*WHAT YOU WILL DO:* Exactly reproduce the lines from the line containing "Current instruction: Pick" to the end of the data below, inclusive, and nothing else.
↓
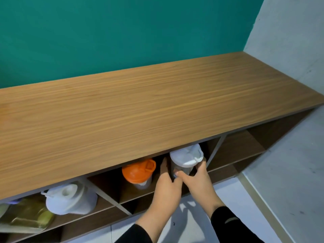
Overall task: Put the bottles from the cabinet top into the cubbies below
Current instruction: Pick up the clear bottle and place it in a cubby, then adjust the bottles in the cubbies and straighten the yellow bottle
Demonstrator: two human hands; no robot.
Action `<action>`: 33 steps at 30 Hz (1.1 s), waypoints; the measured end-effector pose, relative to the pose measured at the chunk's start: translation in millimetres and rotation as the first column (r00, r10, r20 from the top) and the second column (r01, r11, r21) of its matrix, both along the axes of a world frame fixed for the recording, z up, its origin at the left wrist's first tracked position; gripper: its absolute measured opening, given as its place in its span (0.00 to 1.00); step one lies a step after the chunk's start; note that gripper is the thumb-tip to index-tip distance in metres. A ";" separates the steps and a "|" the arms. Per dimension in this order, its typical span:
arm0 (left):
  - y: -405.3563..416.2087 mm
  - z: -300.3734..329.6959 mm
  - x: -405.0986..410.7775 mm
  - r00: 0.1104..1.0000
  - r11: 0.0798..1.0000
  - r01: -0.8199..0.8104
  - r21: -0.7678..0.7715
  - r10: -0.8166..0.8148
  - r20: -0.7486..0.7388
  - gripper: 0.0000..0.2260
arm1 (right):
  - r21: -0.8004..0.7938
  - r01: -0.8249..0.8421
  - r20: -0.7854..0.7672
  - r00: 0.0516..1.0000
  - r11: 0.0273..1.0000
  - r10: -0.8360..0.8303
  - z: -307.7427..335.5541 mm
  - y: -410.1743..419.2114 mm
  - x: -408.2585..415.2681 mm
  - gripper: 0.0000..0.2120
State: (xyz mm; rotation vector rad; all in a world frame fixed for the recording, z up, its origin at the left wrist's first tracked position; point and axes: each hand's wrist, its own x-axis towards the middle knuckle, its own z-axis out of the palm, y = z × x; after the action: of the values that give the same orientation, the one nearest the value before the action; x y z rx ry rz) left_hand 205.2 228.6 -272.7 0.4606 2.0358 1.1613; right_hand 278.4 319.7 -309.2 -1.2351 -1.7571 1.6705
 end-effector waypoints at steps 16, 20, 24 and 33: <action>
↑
*ANSWER SECTION:*
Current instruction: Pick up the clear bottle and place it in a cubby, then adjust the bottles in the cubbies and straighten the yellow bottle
Demonstrator: two human hands; no robot.
Action `<action>`: 33 steps at 30 Hz (1.1 s), waypoints; the measured end-effector pose, relative to the pose measured at the chunk's start: translation in millimetres and rotation as the first column (r00, r10, r20 from the top) and the second column (r01, r11, r21) of its matrix, both along the axes of a world frame fixed for the recording, z up, its origin at the left wrist's first tracked position; gripper: its absolute measured opening, given as its place in its span (0.00 to 1.00); step one lies a step after the chunk's start; note that gripper is the thumb-tip to index-tip distance in metres. A ";" separates the steps and a "|" the arms. Per dimension in this order, its typical span:
arm0 (left):
  - y: -405.3563..416.2087 mm
  - z: -300.3734..329.6959 mm
  - x: -405.0986..410.7775 mm
  - r00: 0.1104..1.0000
  - r11: 0.0798..1.0000
  - r01: -0.8199..0.8104
  - r21: -0.7678..0.7715
  - r10: -0.8166..0.8148
  - r20: -0.7486..0.7388
  - gripper: 0.0000..0.2260
arm1 (right):
  - r21: -0.8004..0.7938
  - r01: -0.8249..0.8421
  - r20: -0.7854..0.7672
  - r00: 0.0516..1.0000
  - r11: 0.0273..1.0000
  - r10: -0.8360..0.8303
  - z: -307.7427..335.5541 mm
  - y: -410.1743..419.2114 mm
  - x: -408.2585..415.2681 mm
  - gripper: 0.0000..0.2120
State: (xyz mm; rotation vector rad; all in a world frame fixed for the recording, z up, its origin at the left wrist's first tracked position; point and axes: each hand's wrist, its own x-axis towards the middle knuckle, its own z-axis out of the palm, y = z × x; after the action: of the values that give the same orientation, the one nearest the value before the action; x y z rx ry rz) left_hand 205.2 228.6 -272.7 0.4606 2.0358 1.1613; right_hand 278.4 319.7 -309.2 -1.2351 -1.7571 1.6705
 end-effector waypoints at steps 16, 20, 24 and 33: <action>

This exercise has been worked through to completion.